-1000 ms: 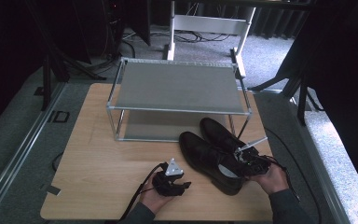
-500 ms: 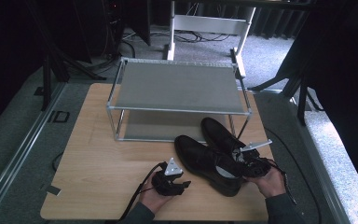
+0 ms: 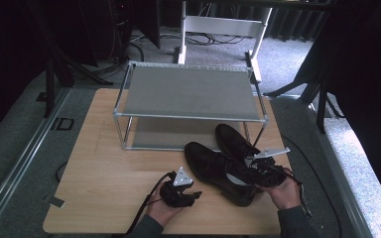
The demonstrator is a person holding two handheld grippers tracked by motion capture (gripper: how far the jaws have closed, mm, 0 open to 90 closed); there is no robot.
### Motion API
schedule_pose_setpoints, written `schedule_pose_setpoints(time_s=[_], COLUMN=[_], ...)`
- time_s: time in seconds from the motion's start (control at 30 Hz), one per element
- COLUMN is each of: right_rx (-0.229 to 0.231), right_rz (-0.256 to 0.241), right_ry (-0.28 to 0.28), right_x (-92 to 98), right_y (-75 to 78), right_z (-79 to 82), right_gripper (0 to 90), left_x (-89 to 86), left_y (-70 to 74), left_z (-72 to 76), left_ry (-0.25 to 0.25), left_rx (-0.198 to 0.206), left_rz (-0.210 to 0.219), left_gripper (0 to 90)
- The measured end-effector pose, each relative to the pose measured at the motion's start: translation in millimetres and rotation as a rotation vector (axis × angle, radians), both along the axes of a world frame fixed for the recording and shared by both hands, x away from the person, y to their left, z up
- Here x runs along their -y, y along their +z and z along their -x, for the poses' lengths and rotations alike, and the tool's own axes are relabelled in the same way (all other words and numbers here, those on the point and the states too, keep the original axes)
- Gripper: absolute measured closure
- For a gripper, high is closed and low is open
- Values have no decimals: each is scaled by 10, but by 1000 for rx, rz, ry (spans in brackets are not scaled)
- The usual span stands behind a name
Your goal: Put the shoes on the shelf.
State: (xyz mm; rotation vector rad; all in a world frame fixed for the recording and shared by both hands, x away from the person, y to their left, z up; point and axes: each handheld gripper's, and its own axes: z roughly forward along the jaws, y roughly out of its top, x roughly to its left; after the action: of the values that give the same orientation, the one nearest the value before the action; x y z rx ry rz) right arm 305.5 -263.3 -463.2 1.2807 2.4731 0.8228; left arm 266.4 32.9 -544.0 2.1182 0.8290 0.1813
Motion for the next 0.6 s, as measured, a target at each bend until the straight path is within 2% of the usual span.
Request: schedule_pose_setpoints(time_s=[0.33, 0.6], right_rx=[17, 27], right_rz=[-18, -20], right_ry=[-12, -14], right_x=[-79, -179], right_y=[58, 95], right_z=[-64, -184], right_gripper=[791, 790], left_x=[-55, -88], left_y=[18, 36], left_z=[-6, -15], left_ry=[9, 22], left_rx=[5, 7], left_rz=[2, 12], left_gripper=[524, 524])
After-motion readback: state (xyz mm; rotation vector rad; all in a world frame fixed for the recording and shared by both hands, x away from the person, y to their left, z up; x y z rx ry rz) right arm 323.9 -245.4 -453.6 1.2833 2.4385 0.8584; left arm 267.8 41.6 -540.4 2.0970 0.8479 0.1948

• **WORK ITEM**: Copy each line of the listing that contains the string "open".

• **COMPLETED EXERCISE**:
The demonstrator is a person holding two handheld grippers tracked by motion capture (gripper: how far the jaws have closed, mm, 0 open to 90 closed); there is no robot.
- For a gripper, high is closed and low is open

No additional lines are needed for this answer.